**Work to complete**
Show me each line of the listing below where the word "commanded" appears.

**Dataset content**

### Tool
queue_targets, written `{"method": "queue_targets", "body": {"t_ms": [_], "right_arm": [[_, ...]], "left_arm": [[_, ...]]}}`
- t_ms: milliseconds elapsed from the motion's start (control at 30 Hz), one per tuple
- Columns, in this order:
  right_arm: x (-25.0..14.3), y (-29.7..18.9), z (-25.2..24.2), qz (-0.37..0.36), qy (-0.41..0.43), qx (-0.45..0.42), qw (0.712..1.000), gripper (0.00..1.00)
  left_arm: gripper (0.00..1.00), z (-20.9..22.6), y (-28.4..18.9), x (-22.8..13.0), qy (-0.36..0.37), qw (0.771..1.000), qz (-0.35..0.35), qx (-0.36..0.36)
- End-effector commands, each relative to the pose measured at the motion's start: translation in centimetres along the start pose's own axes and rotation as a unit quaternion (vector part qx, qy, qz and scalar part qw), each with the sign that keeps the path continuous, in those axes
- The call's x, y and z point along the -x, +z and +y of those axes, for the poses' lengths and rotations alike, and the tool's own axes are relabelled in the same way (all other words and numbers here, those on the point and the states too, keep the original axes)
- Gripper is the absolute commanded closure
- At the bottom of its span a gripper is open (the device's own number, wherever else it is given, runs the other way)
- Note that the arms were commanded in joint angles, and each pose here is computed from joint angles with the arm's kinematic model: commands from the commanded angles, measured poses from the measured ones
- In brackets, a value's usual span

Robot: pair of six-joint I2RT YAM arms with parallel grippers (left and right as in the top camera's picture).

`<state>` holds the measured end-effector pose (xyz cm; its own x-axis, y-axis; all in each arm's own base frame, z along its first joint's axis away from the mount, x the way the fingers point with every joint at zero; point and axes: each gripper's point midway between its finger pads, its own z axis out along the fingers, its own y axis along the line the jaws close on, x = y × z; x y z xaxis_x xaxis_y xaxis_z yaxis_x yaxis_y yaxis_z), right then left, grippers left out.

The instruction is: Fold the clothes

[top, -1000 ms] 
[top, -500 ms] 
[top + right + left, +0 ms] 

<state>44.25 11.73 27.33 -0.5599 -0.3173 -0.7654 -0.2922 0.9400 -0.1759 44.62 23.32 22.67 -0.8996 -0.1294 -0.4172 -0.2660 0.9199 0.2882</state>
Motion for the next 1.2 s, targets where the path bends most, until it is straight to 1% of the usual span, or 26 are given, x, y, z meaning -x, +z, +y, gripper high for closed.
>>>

**Response**
- Gripper is the absolute commanded closure
- Note that the arms were commanded in joint angles, and each pose here is computed from joint angles with the arm's kinematic model: commands from the commanded angles, measured poses from the measured ones

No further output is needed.